Poder e Governo
Governadores pedem que Motta alinhe projeto Antifacção com STF e Senado antes de votação
Em reunião, chefes dos Executivos estaduais sugerem ajustes e defendem mais diálogo antes de levar proposta ao plenário
O presidente da Câmara dos Deputados, Hugo Motta (Republicanos-PB), recebeu apelos de governadores da oposição para buscar um alinhamento do projeto Antifacção — relatado pelo deputado federal Guilherme Derrite (PP-SP) — com integrantes do Supremo Tribunal Federal (STF) e do Senado antes de colocá-lo em votação. Segundo os governadores, a intenção é evitar que a proposta seja arquivada no Senado ou considerada inconstitucional pelo STF.

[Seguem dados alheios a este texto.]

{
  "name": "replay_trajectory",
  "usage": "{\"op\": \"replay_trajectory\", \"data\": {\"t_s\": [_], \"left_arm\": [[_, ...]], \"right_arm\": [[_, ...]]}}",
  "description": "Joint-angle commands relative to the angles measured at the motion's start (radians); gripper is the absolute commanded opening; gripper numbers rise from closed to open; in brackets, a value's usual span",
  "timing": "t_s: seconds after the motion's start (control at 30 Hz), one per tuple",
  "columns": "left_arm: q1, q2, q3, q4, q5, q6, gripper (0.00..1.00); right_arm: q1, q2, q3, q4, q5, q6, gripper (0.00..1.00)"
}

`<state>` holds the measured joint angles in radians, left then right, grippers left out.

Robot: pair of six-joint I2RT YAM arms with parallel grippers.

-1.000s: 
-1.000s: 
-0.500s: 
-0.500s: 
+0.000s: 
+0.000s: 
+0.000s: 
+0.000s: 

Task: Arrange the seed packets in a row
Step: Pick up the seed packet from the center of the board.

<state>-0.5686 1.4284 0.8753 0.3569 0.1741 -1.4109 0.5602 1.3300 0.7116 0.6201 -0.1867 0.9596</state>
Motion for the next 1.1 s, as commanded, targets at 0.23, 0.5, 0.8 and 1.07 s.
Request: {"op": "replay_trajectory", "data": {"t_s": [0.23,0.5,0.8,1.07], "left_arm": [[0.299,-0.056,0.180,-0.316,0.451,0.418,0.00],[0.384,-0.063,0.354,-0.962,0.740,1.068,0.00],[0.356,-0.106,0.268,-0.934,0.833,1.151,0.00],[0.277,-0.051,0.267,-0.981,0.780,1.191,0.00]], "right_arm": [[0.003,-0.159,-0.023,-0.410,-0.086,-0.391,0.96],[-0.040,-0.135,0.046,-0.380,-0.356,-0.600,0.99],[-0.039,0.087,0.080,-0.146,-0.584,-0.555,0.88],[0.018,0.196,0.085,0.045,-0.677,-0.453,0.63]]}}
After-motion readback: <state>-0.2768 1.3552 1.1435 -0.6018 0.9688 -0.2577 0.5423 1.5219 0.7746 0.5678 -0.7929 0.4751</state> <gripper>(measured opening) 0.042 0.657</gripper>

De acordo com um dos presentes na reunião, os governadores afirmaram a Motta que era preciso "arredondar melhor a bola para ir lá e marcar o gol". Argumentaram ainda que, com o aval do Supremo, o processo de tramitação no Senado seria mais rápido e menos sujeito a obstáculos.
Participaram do encontro, realizado nesta terça-feira, os governadores Ronaldo Caiado (Goiás), Cláudio Castro (Rio de Janeiro), Romeu Zema (Minas Gerais), Jorginho Mello (Santa Catarina) e Celina Leão (vice-governadora do Distrito Federal).
Publicamente, os governadores defenderam o adiamento da votação do projeto, solicitando mais tempo para debater a proposta com representantes dos outros Poderes da República e operadores de segurança pública.
— Teve um grande pedido para que esses projetos não sejam votados de maneira tão rápida. Não nos interessa aprovar uma proposta que fique parada no Senado ou seja considerada inconstitucional — afirmou o governador do Rio de Janeiro, Cláudio Castro.
Celina Leão propôs a construção de um "grande pacto nacional" para buscar um texto de consenso, enquanto Caiado defendeu mais tempo para elaborar um projeto "mais robusto". Os governadores, contudo, evitaram discutir o conteúdo do texto e manifestaram apoio à permanência de Derrite como relator.
— A verdadeira solução só vai acontecer com diálogo e consenso entre as instituições. Senão vamos criar uma legislação linda aqui que não vai passar no Senado e será revista pela Justiça — acrescentou Castro.
Durante a reunião, os governadores também apresentaram sugestões de acréscimos ao projeto. Entre elas, impedir a audiência de custódia para criminosos reincidentes e reduzir a idade da maioridade penal — pontos que não foram incluídos no quarto relatório de Derrite, divulgado na noite de quarta-feira.
Segundo relatos, Hugo Motta afirmou que consultaria Derrite e as lideranças partidárias para avaliar possíveis ajustes na proposta.
No fim da noite de quarta-feira, Motta minimizou a falta de acordo em torno do projeto de lei Antifacção. Mesmo com PL e PT pedindo mudanças no texto e o adiamento da votação, o presidente da Câmara disse acreditar em um consenso. A nova previsão é que a medida seja votada na próxima terça-feira.